Abstract

The primary-care-oriented Teaching Health Center Graduate Medical Education (THCGME) program funded by the Patient Protection and Affordable Care Act of 2010 offers opportunities to explore alternative solutions to such graduate medical education (GME) policy issues as institutional indirect educational costs, variations in trainee-related productivity gains, and the program costs of GME innovations. THCGME reporting requirements may also provide data on the impact of various educational innovations on career choice and clinical care as well as other information that could be useful in devising a more transparent and equitable system of support for GME.THCGME program advocates should, however, be cautious in applying any lessons learned to broader GME policy reform. Unlike the THCGME funding, Medicare GME payments are part of the Medicare entitlement, tied to provision of clinical services and financed outside the annual congressional appropriations process. Pressure on domestic discretionary spending makes substantially expanded appropriations for the THCGME program an unlikely path for widespread reform.
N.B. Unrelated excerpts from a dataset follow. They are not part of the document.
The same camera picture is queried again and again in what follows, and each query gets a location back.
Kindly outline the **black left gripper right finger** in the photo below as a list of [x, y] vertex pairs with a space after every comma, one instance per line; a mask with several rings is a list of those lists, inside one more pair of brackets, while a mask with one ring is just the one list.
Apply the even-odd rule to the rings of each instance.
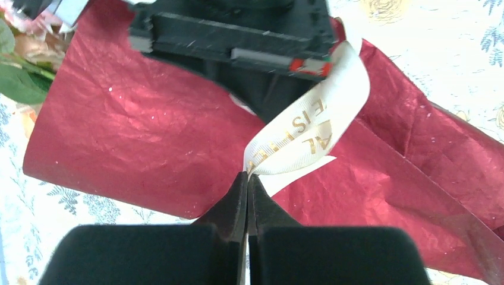
[[412, 239], [376, 226], [303, 226], [248, 181], [252, 284], [429, 284]]

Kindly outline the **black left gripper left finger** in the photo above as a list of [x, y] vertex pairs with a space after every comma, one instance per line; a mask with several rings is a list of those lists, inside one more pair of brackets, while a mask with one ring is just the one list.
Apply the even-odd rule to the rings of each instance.
[[247, 175], [191, 224], [86, 225], [60, 241], [41, 284], [244, 284]]

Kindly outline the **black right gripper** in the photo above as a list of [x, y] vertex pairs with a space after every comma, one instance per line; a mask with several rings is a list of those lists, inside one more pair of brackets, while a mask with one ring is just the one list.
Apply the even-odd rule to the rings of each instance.
[[203, 77], [270, 122], [329, 74], [339, 39], [325, 1], [130, 6], [131, 47]]

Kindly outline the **cream ribbon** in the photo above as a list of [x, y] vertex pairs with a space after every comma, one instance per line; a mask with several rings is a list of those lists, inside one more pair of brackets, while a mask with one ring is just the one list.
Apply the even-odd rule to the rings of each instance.
[[344, 41], [329, 76], [289, 105], [247, 144], [243, 170], [269, 196], [336, 158], [330, 152], [370, 95], [361, 45]]

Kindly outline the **dark red wrapping paper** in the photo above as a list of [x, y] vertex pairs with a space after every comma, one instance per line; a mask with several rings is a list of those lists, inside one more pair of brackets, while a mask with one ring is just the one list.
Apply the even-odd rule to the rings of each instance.
[[[262, 122], [211, 82], [130, 49], [127, 6], [81, 19], [24, 173], [187, 219], [228, 190]], [[371, 93], [335, 160], [274, 195], [299, 222], [404, 229], [426, 265], [503, 283], [503, 141], [431, 101], [363, 36]]]

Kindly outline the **pink fake rose stem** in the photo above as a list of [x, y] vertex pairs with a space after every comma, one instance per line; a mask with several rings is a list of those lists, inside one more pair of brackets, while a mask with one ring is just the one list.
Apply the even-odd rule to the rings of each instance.
[[35, 20], [24, 20], [15, 15], [6, 2], [1, 3], [1, 20], [13, 34], [12, 56], [56, 72], [62, 64], [73, 39], [75, 27], [64, 24], [48, 12]]
[[25, 105], [43, 103], [55, 73], [16, 55], [14, 49], [14, 33], [1, 19], [1, 94]]

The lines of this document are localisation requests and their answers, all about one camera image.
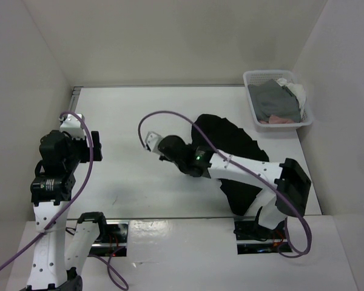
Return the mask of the black pleated skirt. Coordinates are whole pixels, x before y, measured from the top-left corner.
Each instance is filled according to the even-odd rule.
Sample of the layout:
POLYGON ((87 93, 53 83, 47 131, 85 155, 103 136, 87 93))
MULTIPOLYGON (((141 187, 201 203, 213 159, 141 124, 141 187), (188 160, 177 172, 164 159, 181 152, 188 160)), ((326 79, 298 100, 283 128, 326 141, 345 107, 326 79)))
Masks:
MULTIPOLYGON (((259 148, 258 142, 226 118, 202 114, 194 122, 191 127, 192 145, 196 147, 207 146, 208 143, 197 128, 202 130, 218 150, 242 158, 269 161, 268 155, 259 148)), ((261 192, 261 188, 237 181, 221 179, 220 182, 220 189, 226 195, 232 213, 237 216, 245 215, 261 192)))

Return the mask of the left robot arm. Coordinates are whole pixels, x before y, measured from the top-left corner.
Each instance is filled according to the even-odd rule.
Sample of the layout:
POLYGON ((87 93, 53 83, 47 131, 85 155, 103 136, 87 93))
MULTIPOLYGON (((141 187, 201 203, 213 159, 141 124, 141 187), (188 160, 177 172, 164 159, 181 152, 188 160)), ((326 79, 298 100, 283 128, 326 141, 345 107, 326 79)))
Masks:
POLYGON ((78 218, 74 236, 66 246, 66 223, 73 201, 74 172, 90 154, 101 161, 101 144, 91 150, 80 130, 53 130, 40 140, 42 159, 30 186, 36 231, 39 235, 26 290, 82 290, 81 273, 92 244, 109 234, 101 212, 87 212, 78 218))

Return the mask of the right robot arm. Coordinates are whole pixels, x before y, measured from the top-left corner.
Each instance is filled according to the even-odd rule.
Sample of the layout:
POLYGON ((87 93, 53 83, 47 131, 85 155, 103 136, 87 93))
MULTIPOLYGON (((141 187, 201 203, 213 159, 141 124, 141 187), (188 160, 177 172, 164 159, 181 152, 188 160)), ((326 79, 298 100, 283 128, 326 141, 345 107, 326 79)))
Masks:
POLYGON ((187 145, 179 136, 156 137, 147 148, 160 160, 174 163, 179 171, 192 177, 240 182, 275 194, 256 214, 254 233, 267 238, 287 217, 302 218, 311 188, 311 180, 299 163, 264 162, 231 155, 208 147, 187 145))

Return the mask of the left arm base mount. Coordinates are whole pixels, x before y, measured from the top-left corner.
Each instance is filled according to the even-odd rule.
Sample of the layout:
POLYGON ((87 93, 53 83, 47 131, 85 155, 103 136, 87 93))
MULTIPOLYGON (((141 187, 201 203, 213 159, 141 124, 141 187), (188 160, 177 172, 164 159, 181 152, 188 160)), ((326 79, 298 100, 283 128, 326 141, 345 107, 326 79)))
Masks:
POLYGON ((127 221, 110 220, 106 224, 106 232, 91 246, 90 254, 99 257, 127 256, 129 223, 127 221))

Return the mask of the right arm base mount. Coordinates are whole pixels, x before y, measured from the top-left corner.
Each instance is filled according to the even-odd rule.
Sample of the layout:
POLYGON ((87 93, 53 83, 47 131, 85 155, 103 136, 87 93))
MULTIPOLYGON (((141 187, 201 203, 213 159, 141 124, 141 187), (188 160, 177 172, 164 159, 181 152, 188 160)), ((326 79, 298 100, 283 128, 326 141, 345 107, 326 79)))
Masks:
POLYGON ((280 222, 274 230, 270 230, 250 219, 235 219, 234 235, 239 255, 268 254, 279 251, 292 253, 285 235, 284 222, 280 222))

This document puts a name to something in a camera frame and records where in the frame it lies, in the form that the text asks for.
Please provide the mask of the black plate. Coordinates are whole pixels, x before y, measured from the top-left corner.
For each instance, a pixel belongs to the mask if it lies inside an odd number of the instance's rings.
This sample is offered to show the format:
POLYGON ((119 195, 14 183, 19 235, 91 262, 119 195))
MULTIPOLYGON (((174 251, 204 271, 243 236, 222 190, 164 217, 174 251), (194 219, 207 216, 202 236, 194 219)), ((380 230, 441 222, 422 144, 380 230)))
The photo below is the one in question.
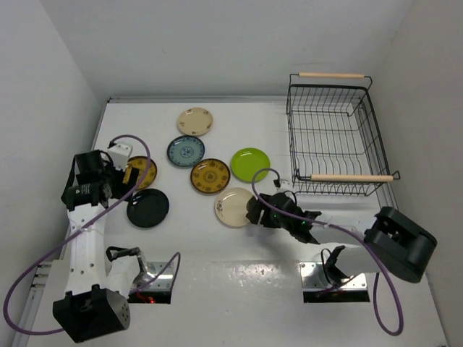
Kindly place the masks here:
POLYGON ((144 189, 134 194, 127 205, 127 217, 138 228, 160 224, 169 212, 169 199, 158 189, 144 189))

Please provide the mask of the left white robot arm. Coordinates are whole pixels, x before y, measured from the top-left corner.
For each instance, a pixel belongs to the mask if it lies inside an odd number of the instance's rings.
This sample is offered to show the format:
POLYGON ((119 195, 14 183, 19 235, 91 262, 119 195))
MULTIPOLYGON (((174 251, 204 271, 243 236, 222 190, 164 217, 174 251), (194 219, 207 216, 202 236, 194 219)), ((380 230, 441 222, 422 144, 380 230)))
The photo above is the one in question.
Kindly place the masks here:
POLYGON ((75 155, 61 196, 70 227, 69 276, 64 298, 53 303, 53 316, 75 342, 126 330, 129 292, 145 268, 139 248, 105 252, 104 231, 111 199, 131 198, 137 174, 124 180, 132 147, 110 145, 75 155))

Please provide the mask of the cream plate with flowers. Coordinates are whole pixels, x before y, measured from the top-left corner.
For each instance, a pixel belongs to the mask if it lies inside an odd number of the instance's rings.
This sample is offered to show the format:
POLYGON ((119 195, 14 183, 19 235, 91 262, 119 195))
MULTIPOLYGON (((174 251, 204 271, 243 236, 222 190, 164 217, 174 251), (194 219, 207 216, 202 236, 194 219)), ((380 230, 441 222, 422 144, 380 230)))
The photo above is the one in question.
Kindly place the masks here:
POLYGON ((241 228, 246 226, 250 223, 246 217, 247 203, 253 197, 253 193, 240 187, 224 190, 214 202, 217 218, 228 227, 241 228))

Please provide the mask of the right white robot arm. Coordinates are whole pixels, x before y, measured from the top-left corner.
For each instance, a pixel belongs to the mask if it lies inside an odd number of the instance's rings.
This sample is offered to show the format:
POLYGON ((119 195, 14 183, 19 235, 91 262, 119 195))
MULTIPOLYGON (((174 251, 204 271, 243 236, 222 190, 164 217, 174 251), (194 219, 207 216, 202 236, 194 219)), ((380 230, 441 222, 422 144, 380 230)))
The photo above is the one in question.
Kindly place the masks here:
POLYGON ((326 279, 335 285, 359 273, 381 270, 374 259, 368 259, 370 254, 363 244, 387 271, 406 282, 418 283, 438 244, 431 233, 390 206, 375 214, 370 228, 348 233, 325 222, 316 223, 322 212, 304 211, 283 192, 251 197, 246 202, 246 211, 252 224, 282 228, 303 244, 337 243, 324 260, 326 279))

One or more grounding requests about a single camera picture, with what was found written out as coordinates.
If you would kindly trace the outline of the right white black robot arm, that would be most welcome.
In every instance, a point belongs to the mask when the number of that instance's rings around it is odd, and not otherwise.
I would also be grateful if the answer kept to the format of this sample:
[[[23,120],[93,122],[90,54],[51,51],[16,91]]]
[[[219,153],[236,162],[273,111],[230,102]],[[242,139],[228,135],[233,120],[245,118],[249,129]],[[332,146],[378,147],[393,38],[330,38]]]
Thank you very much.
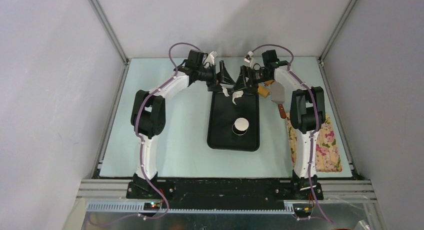
[[[248,65],[240,68],[232,98],[256,92],[260,83],[270,80],[291,90],[289,121],[296,130],[297,147],[290,191],[295,198],[304,199],[317,185],[315,154],[319,131],[326,119],[324,90],[302,81],[291,62],[280,60],[275,50],[262,53],[261,67],[256,67],[253,55],[249,51],[244,57]]]

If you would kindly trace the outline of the wooden dough roller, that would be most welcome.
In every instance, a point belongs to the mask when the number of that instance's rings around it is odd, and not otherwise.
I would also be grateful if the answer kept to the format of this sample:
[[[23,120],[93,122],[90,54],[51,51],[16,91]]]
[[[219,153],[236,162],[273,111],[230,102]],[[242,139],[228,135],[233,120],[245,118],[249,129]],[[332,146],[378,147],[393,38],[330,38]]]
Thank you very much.
[[[263,98],[267,98],[271,94],[271,85],[274,83],[274,80],[269,80],[258,85],[257,93]]]

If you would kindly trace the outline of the metal spatula with red handle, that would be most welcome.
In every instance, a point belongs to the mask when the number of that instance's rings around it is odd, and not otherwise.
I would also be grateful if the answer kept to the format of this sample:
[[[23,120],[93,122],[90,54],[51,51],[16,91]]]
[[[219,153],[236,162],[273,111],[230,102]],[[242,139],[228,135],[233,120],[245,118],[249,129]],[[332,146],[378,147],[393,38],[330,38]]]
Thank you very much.
[[[285,88],[278,82],[272,83],[270,88],[272,102],[277,105],[280,117],[286,119],[287,114],[283,105],[285,102]]]

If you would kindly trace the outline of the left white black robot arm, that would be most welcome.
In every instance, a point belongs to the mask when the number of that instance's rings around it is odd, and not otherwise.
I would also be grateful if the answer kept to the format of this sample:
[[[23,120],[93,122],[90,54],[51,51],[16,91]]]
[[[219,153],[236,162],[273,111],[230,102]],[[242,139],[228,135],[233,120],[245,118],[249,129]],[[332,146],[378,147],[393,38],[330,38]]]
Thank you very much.
[[[136,93],[131,124],[136,136],[140,138],[140,152],[134,175],[144,180],[138,191],[145,198],[153,198],[158,192],[158,185],[152,179],[158,172],[156,148],[158,136],[166,125],[166,102],[197,81],[204,82],[208,91],[229,96],[227,86],[235,82],[226,71],[223,61],[219,62],[219,71],[216,71],[217,55],[215,51],[205,53],[192,49],[187,59],[174,67],[171,77],[163,84],[150,91],[139,90]]]

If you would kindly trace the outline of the small round metal cup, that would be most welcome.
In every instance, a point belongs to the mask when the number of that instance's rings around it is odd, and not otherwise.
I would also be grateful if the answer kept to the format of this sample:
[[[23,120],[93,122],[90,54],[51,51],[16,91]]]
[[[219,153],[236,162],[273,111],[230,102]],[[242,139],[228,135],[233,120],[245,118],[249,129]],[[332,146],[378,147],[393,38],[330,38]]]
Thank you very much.
[[[239,128],[237,128],[237,126],[235,125],[235,124],[233,124],[232,125],[232,132],[235,134],[235,135],[238,135],[238,136],[243,136],[246,132],[247,132],[247,128],[242,128],[242,129],[239,129]]]

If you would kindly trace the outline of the black baking tray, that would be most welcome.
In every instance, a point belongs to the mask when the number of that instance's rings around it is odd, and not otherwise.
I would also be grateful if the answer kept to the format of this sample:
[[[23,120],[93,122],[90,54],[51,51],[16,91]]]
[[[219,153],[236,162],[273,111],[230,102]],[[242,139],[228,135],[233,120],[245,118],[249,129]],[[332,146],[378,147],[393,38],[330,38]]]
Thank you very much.
[[[212,94],[207,144],[213,149],[254,152],[260,146],[259,96],[245,94],[235,102],[236,105],[223,93]],[[240,117],[249,121],[243,136],[232,131],[232,125]]]

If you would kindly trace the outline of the floral cloth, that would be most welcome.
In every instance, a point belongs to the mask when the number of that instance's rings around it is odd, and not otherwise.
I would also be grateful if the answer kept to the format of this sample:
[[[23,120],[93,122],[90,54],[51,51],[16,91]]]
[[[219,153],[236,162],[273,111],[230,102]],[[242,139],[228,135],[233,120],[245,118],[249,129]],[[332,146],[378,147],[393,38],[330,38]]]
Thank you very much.
[[[290,114],[286,114],[289,147],[292,165],[297,157],[297,133],[290,122]],[[315,167],[317,172],[339,173],[343,170],[339,148],[337,145],[331,118],[326,114],[316,142]]]

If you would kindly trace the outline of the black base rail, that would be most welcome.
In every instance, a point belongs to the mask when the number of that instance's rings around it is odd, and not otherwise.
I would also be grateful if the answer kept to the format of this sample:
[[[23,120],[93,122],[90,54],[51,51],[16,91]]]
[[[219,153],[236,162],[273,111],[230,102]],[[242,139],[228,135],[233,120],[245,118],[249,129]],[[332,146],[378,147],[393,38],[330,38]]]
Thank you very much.
[[[149,183],[133,177],[127,199],[158,200],[164,210],[282,210],[285,201],[308,201],[310,189],[299,190],[288,179],[164,178]]]

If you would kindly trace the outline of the white dough ball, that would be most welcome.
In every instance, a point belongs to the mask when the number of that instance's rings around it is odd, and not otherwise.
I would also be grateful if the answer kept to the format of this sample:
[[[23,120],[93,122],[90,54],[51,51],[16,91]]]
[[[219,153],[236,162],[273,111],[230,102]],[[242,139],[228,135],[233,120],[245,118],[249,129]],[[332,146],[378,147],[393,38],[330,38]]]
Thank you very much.
[[[230,97],[229,92],[228,92],[228,89],[225,88],[224,86],[221,86],[221,88],[222,88],[222,92],[223,92],[224,96],[225,97]],[[237,98],[241,98],[243,96],[243,94],[244,94],[244,91],[243,90],[239,90],[239,91],[233,92],[232,95],[231,95],[231,97],[232,97],[232,103],[234,105],[236,105],[236,99]]]

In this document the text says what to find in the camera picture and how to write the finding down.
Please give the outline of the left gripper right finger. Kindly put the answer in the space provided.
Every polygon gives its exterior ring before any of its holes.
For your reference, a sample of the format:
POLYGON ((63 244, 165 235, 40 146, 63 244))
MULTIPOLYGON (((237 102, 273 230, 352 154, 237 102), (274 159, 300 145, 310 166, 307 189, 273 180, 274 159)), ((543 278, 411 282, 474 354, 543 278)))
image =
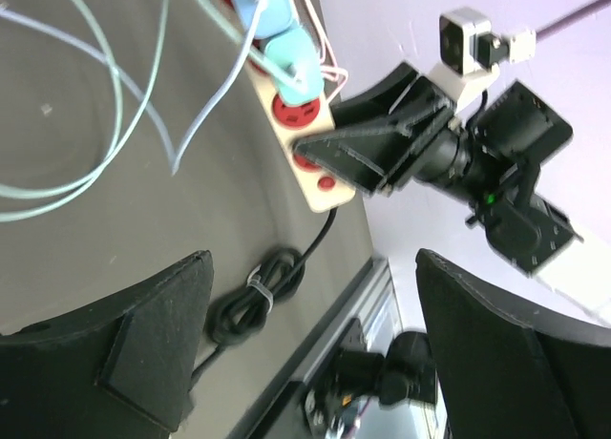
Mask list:
POLYGON ((453 437, 609 437, 609 328, 429 249, 416 255, 416 282, 453 437))

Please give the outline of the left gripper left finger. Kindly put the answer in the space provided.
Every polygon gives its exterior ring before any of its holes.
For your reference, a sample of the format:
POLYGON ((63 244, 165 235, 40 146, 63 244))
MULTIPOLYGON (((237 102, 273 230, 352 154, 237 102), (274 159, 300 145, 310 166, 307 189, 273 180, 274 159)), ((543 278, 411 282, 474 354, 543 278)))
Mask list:
POLYGON ((195 252, 1 338, 4 438, 167 438, 187 405, 213 283, 195 252))

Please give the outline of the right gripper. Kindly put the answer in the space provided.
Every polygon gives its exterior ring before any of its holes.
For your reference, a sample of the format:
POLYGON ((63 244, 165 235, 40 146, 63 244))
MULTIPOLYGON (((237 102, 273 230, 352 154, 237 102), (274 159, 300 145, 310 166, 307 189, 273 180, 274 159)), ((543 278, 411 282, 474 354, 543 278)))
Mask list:
POLYGON ((529 204, 541 165, 573 136, 572 126, 520 81, 467 121, 453 107, 427 76, 401 62, 376 85, 331 106, 337 129, 291 148, 368 196, 417 180, 478 210, 500 199, 529 204))

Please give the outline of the beige wooden power strip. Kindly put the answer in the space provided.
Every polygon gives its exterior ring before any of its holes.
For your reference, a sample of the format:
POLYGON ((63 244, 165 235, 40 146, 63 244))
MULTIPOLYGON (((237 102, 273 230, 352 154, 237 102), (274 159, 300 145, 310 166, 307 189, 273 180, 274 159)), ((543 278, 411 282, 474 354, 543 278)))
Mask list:
POLYGON ((293 0, 228 0, 259 54, 247 71, 271 128, 309 208, 322 213, 354 198, 356 191, 297 151, 297 143, 335 128, 319 52, 293 0))

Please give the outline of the light teal charger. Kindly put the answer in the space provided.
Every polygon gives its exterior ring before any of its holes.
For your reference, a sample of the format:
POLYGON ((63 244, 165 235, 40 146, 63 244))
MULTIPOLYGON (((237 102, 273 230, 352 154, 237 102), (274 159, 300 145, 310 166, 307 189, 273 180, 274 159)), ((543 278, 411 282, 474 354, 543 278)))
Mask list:
POLYGON ((289 80, 299 86, 299 89, 296 89, 277 76, 272 77, 285 105, 304 105, 314 101, 324 90, 319 53, 303 26, 297 25, 267 40, 263 55, 287 72, 289 80))

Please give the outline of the blue charger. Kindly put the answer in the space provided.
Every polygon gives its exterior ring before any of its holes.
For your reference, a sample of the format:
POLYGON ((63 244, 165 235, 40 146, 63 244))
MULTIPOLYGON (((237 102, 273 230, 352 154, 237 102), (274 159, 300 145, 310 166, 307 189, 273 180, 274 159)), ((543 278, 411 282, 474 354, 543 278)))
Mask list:
POLYGON ((257 17, 253 37, 270 38, 288 30, 297 20, 293 0, 231 0, 242 25, 248 31, 257 17))

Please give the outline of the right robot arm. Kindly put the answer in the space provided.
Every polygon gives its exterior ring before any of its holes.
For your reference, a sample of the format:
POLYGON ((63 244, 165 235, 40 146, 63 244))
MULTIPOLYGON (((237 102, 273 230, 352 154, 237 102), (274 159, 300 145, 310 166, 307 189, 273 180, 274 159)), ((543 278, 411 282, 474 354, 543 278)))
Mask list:
POLYGON ((292 142, 294 154, 366 195, 416 180, 466 203, 491 248, 598 324, 610 322, 610 248, 536 186, 571 125, 520 82, 460 119, 455 96, 407 63, 331 110, 334 127, 292 142))

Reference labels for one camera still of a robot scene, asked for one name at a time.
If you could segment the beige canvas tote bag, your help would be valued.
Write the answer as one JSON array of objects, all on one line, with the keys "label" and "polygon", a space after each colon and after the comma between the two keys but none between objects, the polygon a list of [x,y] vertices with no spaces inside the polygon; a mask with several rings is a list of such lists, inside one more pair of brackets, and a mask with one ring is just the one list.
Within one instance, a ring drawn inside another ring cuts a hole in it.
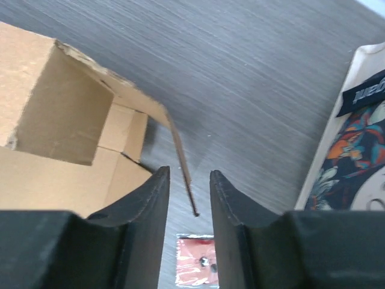
[{"label": "beige canvas tote bag", "polygon": [[351,60],[296,210],[384,210],[384,43]]}]

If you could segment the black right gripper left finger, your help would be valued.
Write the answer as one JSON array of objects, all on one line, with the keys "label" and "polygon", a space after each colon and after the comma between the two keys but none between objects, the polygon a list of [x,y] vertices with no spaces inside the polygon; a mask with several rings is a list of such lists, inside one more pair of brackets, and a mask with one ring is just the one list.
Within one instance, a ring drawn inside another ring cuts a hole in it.
[{"label": "black right gripper left finger", "polygon": [[82,218],[69,211],[1,211],[2,288],[156,288],[170,169]]}]

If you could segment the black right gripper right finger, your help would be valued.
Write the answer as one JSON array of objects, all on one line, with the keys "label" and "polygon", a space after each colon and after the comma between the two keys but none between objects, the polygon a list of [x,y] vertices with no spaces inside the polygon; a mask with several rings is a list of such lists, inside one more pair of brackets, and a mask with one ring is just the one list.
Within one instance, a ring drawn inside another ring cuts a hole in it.
[{"label": "black right gripper right finger", "polygon": [[221,288],[383,288],[382,211],[277,215],[218,170],[210,197]]}]

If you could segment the brown cardboard box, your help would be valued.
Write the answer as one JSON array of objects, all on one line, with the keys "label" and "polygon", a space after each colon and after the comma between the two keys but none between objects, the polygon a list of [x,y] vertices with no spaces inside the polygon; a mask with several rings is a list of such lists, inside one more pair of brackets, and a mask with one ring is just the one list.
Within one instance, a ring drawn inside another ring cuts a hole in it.
[{"label": "brown cardboard box", "polygon": [[167,109],[57,39],[1,23],[1,208],[107,207],[151,176],[147,123],[168,128],[186,189],[191,178]]}]

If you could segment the small red candy wrapper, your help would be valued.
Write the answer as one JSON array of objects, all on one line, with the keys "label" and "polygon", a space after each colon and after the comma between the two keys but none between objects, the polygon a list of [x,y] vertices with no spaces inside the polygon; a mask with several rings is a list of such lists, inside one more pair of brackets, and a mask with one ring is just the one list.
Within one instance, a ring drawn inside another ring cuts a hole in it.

Absent secure "all-payer financing" of GME, residency program sponsors lack sufficient Medicare funds to cover all GME costs and must favor investments in specialties that meet local concerns, not long-term national workforce priorities. Nonetheless, the THCGME program provides an exciting opportunity to improve and to study primary care GME. Furthermore, the organizational infrastructures established, program leaders developed, data collected, and lessons learned from the program can inform more fundamental change in U.S. GME payment policy.